What is the best compact formalization of the argument for AI risk from fast takeoff?

post by utilitymonster · 2012-03-13T01:44:51.788Z · LW · GW · Legacy · 21 comments

Contents

21 comments

Many people complain that the Singularity Institute's "Big Scary Idea" (AGI leads to catastrophe by default) has not been argued for with the clarity of, say, Chalmers' argument for the singularity. The idea would be to make explicit what the premise-and-inference structure of the argument is, and then argue about the strength of those premises and inferences.

Here is one way you could construe one version of the argument for the Singularity Institute's "Big Scary Idea":

  1. At some point in the development of AI, there will be a very swift increase in the optimization power of the most powerful AI, moving from a non-dangerous level to a level of superintelligence. (Fast takeoff)
  2. This AI will maximize a goal function.
  3. Given fast takeoff and maximizing a goal function, the superintelligent AI will have a decisive advantage unless adequate controls are used.
  4. Adequate controls will not be used. (E.g. Won’t box/boxing won’t work)
  5. Therefore, the superintelligent AI will have a decisive advantage
  6. Unless that AI is designed with goals that stably align with ours, if the superintelligent AI has a decisive advantage, civilization will be ruined. (Friendliness is necessary)
  7. Unless the first team that develops the superintelligent AI makes adequate preparations, the superintelligent AI will not have goals that stably align with ours.
  8. Therefore, unless the first team that develops the superintelligent AI makes adequate preparations, civilization will be ruined shortly after fast takeoff
  9. The first team that develops the superintelligent AI will fail to make adequate preparations
  10. Therefore, civilization will be ruined shortly after fast takeoff.
Edit to add: premises should be read as assuming the truth of all above premises. E.g., (9) is assuming that we've created an artificial agent with a decisive advantage.

My questions are:

21 comments

Comments sorted by top scores.

comment by John_Maxwell (John_Maxwell_IV) · 2012-03-13T04:20:15.176Z · LW(p) · GW(p)

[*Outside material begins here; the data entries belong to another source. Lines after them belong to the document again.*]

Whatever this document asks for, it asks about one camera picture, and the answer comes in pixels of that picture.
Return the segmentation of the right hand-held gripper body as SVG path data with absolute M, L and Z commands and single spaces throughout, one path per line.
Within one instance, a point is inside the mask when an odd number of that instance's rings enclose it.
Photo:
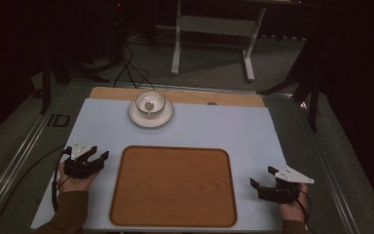
M 274 177 L 276 185 L 266 187 L 266 190 L 258 192 L 259 199 L 279 204 L 291 204 L 299 197 L 299 183 L 313 184 L 315 182 L 313 178 L 303 175 L 289 166 L 278 170 Z

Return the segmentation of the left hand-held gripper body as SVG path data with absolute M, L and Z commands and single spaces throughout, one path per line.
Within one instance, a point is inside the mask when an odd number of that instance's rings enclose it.
M 66 148 L 68 158 L 64 161 L 64 172 L 74 178 L 87 178 L 98 173 L 104 168 L 103 164 L 95 164 L 94 161 L 85 160 L 83 155 L 92 148 L 91 145 L 74 140 L 71 146 Z

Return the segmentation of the white saucer with dark rim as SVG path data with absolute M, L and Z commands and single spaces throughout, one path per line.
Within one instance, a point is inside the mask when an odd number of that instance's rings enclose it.
M 163 111 L 157 117 L 148 118 L 146 115 L 141 113 L 133 100 L 128 108 L 128 114 L 131 121 L 140 128 L 158 129 L 171 120 L 174 114 L 174 106 L 172 102 L 166 98 L 166 105 L 164 106 Z

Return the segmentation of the white cup with dark rim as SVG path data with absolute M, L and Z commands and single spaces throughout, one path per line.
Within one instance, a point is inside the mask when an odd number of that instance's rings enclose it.
M 147 101 L 154 103 L 153 109 L 147 109 L 145 107 L 145 102 Z M 142 114 L 148 117 L 154 117 L 164 110 L 166 98 L 158 92 L 144 92 L 135 99 L 135 106 Z

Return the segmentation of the brown wooden tray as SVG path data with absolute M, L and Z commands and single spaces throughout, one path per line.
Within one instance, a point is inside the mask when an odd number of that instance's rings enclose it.
M 130 227 L 235 225 L 229 154 L 217 148 L 125 148 L 109 217 L 117 226 Z

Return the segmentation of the person's left hand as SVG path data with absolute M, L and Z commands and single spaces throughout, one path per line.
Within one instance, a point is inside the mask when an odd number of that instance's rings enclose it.
M 89 191 L 90 187 L 97 177 L 97 174 L 90 175 L 87 178 L 74 178 L 69 177 L 64 172 L 64 164 L 58 166 L 59 179 L 56 182 L 57 189 L 60 192 L 72 191 Z

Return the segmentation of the person's right hand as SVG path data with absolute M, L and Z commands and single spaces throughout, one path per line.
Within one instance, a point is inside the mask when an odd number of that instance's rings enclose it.
M 282 220 L 297 220 L 306 222 L 309 216 L 309 199 L 307 198 L 308 186 L 299 183 L 299 198 L 291 204 L 279 204 L 279 212 Z

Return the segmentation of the light blue table mat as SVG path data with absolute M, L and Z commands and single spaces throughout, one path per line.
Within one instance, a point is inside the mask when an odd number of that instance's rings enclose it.
M 249 180 L 270 186 L 267 168 L 283 169 L 286 161 L 265 107 L 183 104 L 174 106 L 169 122 L 159 129 L 136 126 L 128 116 L 127 100 L 88 98 L 84 101 L 68 141 L 78 140 L 107 151 L 109 158 L 90 190 L 89 216 L 84 228 L 95 231 L 138 231 L 116 226 L 109 211 L 123 150 L 129 145 L 219 148 L 229 154 L 238 220 L 231 227 L 177 227 L 177 232 L 267 233 L 281 229 L 277 206 L 261 201 Z

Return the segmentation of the black metal stand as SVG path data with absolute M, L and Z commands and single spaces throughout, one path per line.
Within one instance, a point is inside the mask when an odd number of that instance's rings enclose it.
M 318 110 L 318 93 L 320 84 L 319 67 L 321 54 L 319 51 L 319 40 L 315 33 L 306 40 L 296 61 L 293 63 L 286 79 L 276 86 L 259 91 L 258 95 L 270 96 L 279 90 L 298 84 L 292 98 L 295 102 L 303 102 L 310 96 L 310 106 L 308 112 L 308 123 L 313 132 L 317 130 L 316 116 Z
M 67 71 L 69 67 L 72 67 L 73 69 L 79 71 L 85 77 L 93 81 L 101 83 L 106 82 L 106 79 L 95 75 L 93 72 L 91 72 L 83 65 L 79 64 L 77 61 L 69 58 L 47 40 L 42 41 L 41 52 L 42 88 L 38 92 L 38 95 L 42 100 L 40 111 L 41 114 L 47 112 L 52 102 L 51 78 L 53 72 L 61 77 L 62 84 L 68 83 L 70 81 L 70 77 Z

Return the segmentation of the dark equipment tower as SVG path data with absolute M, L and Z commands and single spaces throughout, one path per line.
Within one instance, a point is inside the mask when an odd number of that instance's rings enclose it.
M 123 55 L 127 36 L 127 3 L 126 0 L 109 0 L 111 5 L 111 58 L 119 60 Z

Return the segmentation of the white metal desk stand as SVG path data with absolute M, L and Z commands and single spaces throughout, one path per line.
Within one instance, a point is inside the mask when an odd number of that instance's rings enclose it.
M 182 0 L 177 0 L 175 21 L 175 44 L 172 55 L 170 73 L 179 73 L 181 56 L 181 32 L 199 32 L 218 35 L 241 36 L 249 39 L 248 47 L 242 51 L 243 65 L 246 79 L 249 82 L 255 80 L 251 54 L 255 45 L 266 8 L 262 7 L 256 20 L 218 19 L 209 17 L 189 16 L 182 14 Z

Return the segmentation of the silver metal floor rail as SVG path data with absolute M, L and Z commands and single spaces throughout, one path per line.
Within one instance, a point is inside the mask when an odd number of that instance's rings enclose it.
M 330 162 L 328 161 L 328 154 L 325 152 L 321 138 L 318 133 L 313 130 L 313 127 L 307 120 L 310 116 L 311 108 L 308 107 L 304 101 L 295 101 L 294 104 L 302 118 L 305 129 L 309 132 L 309 136 L 313 141 L 324 180 L 326 181 L 328 190 L 343 223 L 346 234 L 360 234 L 349 204 L 347 203 L 347 198 L 342 191 L 342 187 Z
M 0 126 L 0 207 L 66 88 L 60 85 L 52 90 L 43 114 L 41 100 L 31 97 Z
M 130 91 L 141 91 L 141 90 L 153 90 L 153 91 L 183 91 L 183 92 L 199 92 L 199 93 L 218 93 L 218 94 L 236 94 L 236 95 L 257 95 L 255 91 L 245 90 L 223 90 L 223 89 L 210 89 L 210 88 L 194 88 L 194 87 L 182 87 L 182 86 L 169 86 L 169 85 L 140 85 L 135 88 L 132 83 L 119 82 L 116 86 L 112 83 L 99 83 L 99 82 L 87 82 L 87 81 L 72 81 L 70 86 L 84 86 L 90 87 L 91 90 L 94 88 L 110 88 L 110 89 L 129 89 Z

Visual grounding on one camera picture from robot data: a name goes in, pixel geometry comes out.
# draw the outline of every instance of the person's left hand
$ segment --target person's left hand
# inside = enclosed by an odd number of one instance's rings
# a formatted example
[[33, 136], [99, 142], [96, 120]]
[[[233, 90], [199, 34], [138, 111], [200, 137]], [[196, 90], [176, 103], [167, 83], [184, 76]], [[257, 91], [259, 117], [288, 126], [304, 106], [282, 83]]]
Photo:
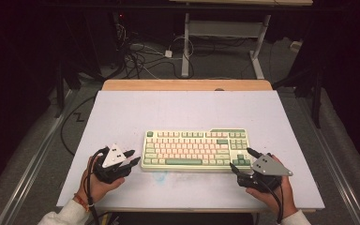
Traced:
[[[82, 198], [84, 203], [87, 203], [87, 196], [86, 196], [86, 192], [85, 192], [86, 182], [87, 182], [85, 180], [86, 176], [87, 176], [87, 169], [83, 172], [83, 175], [81, 178], [81, 183], [80, 183], [80, 188], [78, 189], [78, 192], [77, 192], [77, 194]], [[111, 184], [107, 184], [107, 183], [99, 181], [98, 178], [94, 174], [91, 174], [91, 176], [90, 176], [90, 192], [91, 193], [90, 194], [93, 198], [93, 202], [97, 203], [107, 194], [107, 192], [118, 188], [124, 182], [125, 182], [125, 178], [121, 177], [121, 178], [114, 180]]]

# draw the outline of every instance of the person
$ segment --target person
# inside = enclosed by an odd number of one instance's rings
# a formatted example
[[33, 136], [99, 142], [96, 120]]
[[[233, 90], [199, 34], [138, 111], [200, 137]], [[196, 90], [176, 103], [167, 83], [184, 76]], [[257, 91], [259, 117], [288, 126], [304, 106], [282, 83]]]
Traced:
[[[86, 193], [83, 188], [83, 181], [87, 176], [87, 170], [83, 172], [80, 187], [74, 194], [74, 198], [57, 214], [50, 212], [46, 214], [39, 225], [81, 225], [89, 219]], [[90, 178], [91, 196], [95, 203], [100, 201], [109, 191], [119, 188], [125, 178], [119, 178], [111, 184], [100, 182], [94, 174]], [[301, 210], [297, 210], [293, 200], [293, 190], [288, 176], [282, 177], [282, 191], [278, 187], [275, 193], [282, 200], [283, 193], [283, 219], [281, 225], [308, 225], [310, 224]], [[273, 213], [278, 214], [279, 208], [276, 200], [270, 193], [261, 193], [260, 191], [248, 187], [246, 193], [265, 203]]]

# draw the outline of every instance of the hand
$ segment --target hand
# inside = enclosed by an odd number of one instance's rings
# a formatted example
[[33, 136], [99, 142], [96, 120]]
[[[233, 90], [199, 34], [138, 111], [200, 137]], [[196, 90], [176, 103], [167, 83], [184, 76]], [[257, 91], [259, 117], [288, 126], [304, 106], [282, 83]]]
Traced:
[[[280, 162], [279, 159], [275, 156], [273, 156], [273, 159]], [[297, 208], [294, 205], [293, 200], [292, 186], [289, 182], [288, 176], [282, 176], [281, 186], [283, 192], [283, 218], [287, 218], [288, 216], [297, 212]], [[277, 187], [274, 192], [278, 196], [279, 200], [282, 201], [282, 192], [280, 187]], [[261, 193], [260, 191], [250, 187], [247, 188], [247, 193], [265, 203], [276, 215], [278, 214], [279, 207], [273, 195], [271, 195], [270, 193]]]
[[[80, 188], [78, 189], [78, 192], [77, 192], [77, 194], [82, 198], [84, 203], [87, 203], [87, 196], [86, 196], [86, 192], [85, 192], [86, 176], [87, 176], [87, 169], [83, 172]], [[125, 182], [125, 178], [121, 177], [119, 179], [114, 180], [111, 184], [106, 184], [104, 182], [99, 181], [98, 178], [94, 174], [92, 174], [90, 176], [90, 192], [91, 192], [91, 196], [93, 198], [93, 202], [97, 203], [107, 194], [107, 192], [118, 188], [124, 182]]]

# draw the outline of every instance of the robotic hand device
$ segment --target robotic hand device
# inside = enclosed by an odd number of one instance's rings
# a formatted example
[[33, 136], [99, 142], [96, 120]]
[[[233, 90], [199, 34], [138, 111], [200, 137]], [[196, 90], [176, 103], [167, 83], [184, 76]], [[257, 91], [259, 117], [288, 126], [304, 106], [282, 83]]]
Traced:
[[237, 175], [240, 187], [255, 188], [260, 192], [271, 192], [281, 185], [282, 176], [292, 176], [293, 173], [286, 169], [281, 163], [272, 159], [271, 154], [264, 155], [248, 148], [247, 151], [257, 160], [252, 164], [254, 174], [242, 173], [232, 163], [232, 172]]
[[130, 175], [131, 168], [136, 166], [140, 160], [140, 157], [136, 157], [132, 159], [129, 164], [121, 166], [127, 158], [133, 156], [135, 151], [130, 150], [123, 153], [116, 144], [114, 144], [111, 149], [105, 147], [100, 151], [103, 156], [97, 159], [93, 173], [99, 181], [107, 184], [112, 183], [120, 177]]

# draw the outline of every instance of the green and white keyboard
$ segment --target green and white keyboard
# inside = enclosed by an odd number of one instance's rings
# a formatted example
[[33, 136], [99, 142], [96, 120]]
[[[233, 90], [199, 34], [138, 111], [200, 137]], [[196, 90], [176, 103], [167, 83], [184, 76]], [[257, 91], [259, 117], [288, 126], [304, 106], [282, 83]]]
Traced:
[[142, 150], [146, 171], [230, 172], [230, 162], [250, 171], [248, 134], [241, 128], [209, 131], [148, 130]]

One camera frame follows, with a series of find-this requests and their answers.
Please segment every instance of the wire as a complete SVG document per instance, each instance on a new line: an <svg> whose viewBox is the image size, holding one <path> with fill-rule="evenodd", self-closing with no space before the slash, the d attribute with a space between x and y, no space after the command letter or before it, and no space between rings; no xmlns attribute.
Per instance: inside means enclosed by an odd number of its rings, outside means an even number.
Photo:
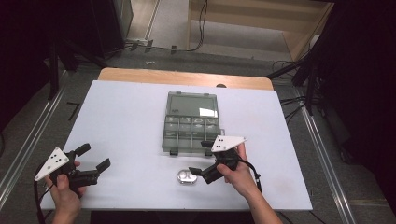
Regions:
<svg viewBox="0 0 396 224"><path fill-rule="evenodd" d="M167 50L172 50L172 51L196 51L204 44L206 13L207 13L207 0L205 0L203 6L201 8L201 13L200 13L200 16L199 16L200 41L199 41L198 45L194 49L169 49L169 48L163 48L163 47L145 46L145 45L142 45L142 44L137 44L136 45L136 43L127 42L126 44L132 44L132 46L127 46L127 47L125 47L123 49L117 49L117 50L111 51L109 53L119 52L119 51L123 51L125 49L135 48L135 46L142 47L142 48L145 48L145 49L167 49Z"/></svg>
<svg viewBox="0 0 396 224"><path fill-rule="evenodd" d="M41 164L37 167L37 169L35 170L35 176L38 174L40 169L43 167L44 163L45 163L44 161L41 162ZM37 185L38 185L37 181L33 180L33 187L34 187L34 192L35 192L35 207L37 209L37 213L36 213L37 219L40 224L45 224L46 219L44 218L43 211L41 210L40 199L38 198L38 186Z"/></svg>
<svg viewBox="0 0 396 224"><path fill-rule="evenodd" d="M290 122L291 119L294 117L294 115L296 115L297 112L298 112L303 106L304 106L304 105L298 105L297 108L296 108L295 110L293 110L291 113L289 113L289 114L285 117L285 119L287 119L288 117L290 117L289 120L288 120L288 122L287 122L286 124L289 124L289 122Z"/></svg>
<svg viewBox="0 0 396 224"><path fill-rule="evenodd" d="M290 224L293 224L293 222L282 212L278 212L283 218L285 218Z"/></svg>
<svg viewBox="0 0 396 224"><path fill-rule="evenodd" d="M299 96L299 97L296 97L296 98L283 99L283 100L280 100L279 102L283 106L283 105L293 104L295 102L301 102L301 101L304 101L304 100L305 100L305 96Z"/></svg>
<svg viewBox="0 0 396 224"><path fill-rule="evenodd" d="M248 161L243 160L239 155L238 159L236 158L220 158L218 161L241 161L242 163L246 164L254 173L254 178L256 179L256 185L260 192L262 192L262 183L260 182L260 176L257 174L256 168L254 168L253 164Z"/></svg>
<svg viewBox="0 0 396 224"><path fill-rule="evenodd" d="M297 114L297 112L303 107L303 105L299 105L299 107L295 110L295 112L291 115L291 117L289 118L288 122L286 122L286 125L289 125L289 122L291 121L291 119L294 117L294 115Z"/></svg>
<svg viewBox="0 0 396 224"><path fill-rule="evenodd" d="M254 173L254 178L256 179L257 188L259 189L260 192L262 192L262 183L260 182L260 176L261 176L261 175L257 174L256 168L254 168L254 166L253 166L250 162L244 161L244 160L242 160L240 157L239 157L239 160L238 160L238 161L243 162L244 164L246 164L246 165L253 171L253 173Z"/></svg>
<svg viewBox="0 0 396 224"><path fill-rule="evenodd" d="M326 222L324 222L322 219L320 219L320 217L318 217L317 215L315 215L312 211L309 211L310 214L312 214L312 216L314 216L318 221L320 221L323 224L326 224Z"/></svg>
<svg viewBox="0 0 396 224"><path fill-rule="evenodd" d="M274 67L275 67L275 64L277 64L277 63L293 63L293 62L290 62L290 61L275 61L275 62L273 62L273 64L272 64L272 71L273 72L275 72L275 70L274 70Z"/></svg>
<svg viewBox="0 0 396 224"><path fill-rule="evenodd" d="M40 169L43 167L45 161L41 162L40 165L38 165L37 169L35 170L35 176L38 174L38 172L40 171ZM37 219L38 222L40 224L45 224L46 223L46 219L47 217L50 216L50 214L52 213L52 210L50 210L45 216L43 214L43 211L41 210L41 201L44 198L44 195L46 195L50 189L53 187L53 185L51 185L39 198L38 198L38 182L37 181L33 181L33 187L34 187L34 192L35 192L35 207L37 209Z"/></svg>
<svg viewBox="0 0 396 224"><path fill-rule="evenodd" d="M284 62L284 63L282 63L282 68L285 66L285 63L292 63L292 64L294 64L294 70L297 72L297 66L295 65L294 62ZM288 76L290 76L290 77L294 77L294 74L290 74L289 72L287 72L286 75L288 75Z"/></svg>

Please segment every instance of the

I created a new page on the wiki to collect links like the Big Scary Idea one: Criticism of the sequences. If anyone knows of more links to intelligent disagreement with ideas prevailing on Less Wrong, please add them!

Replies from: lukeprog, orthonormal, XiXiDu
comment by lukeprog · 2012-03-14T13:37:49.311Z · LW(p) · GW(p)

Wasn't there a professional physicist who criticizes something specific in Eliezer's QM sequence? Can't remember where...

Also, not sure if these count, but:

comment by orthonormal · 2012-03-13T22:53:02.161Z · LW(p) · GW(p)

That's an awesome idea.

comment by XiXiDu · 2012-03-13T09:25:54.136Z · LW(p) · GW(p)

If anyone knows of more links to intelligent disagreement with ideas prevailing on Less Wrong...

Well, people like user:wedrifid disagree but I don't think that the following posts are fallacious (or at least I haven't heard counterarguments that would render those posts obsolete):

(I am currently writing up a post for my personal blog where I list all requirements that need to be true in conjunction for SIAI to be the best choice when it comes to charitable giving.)

Replies from: Will_Newsome, wedrifid, lukeprog
comment by Will_Newsome · 2012-03-13T21:54:36.296Z · LW(p) · GW(p)

(I am currently writing up a post for my personal blog where I list all requirements that need to be true in conjunction for SIAI to be the best choice when it comes to charitable giving.)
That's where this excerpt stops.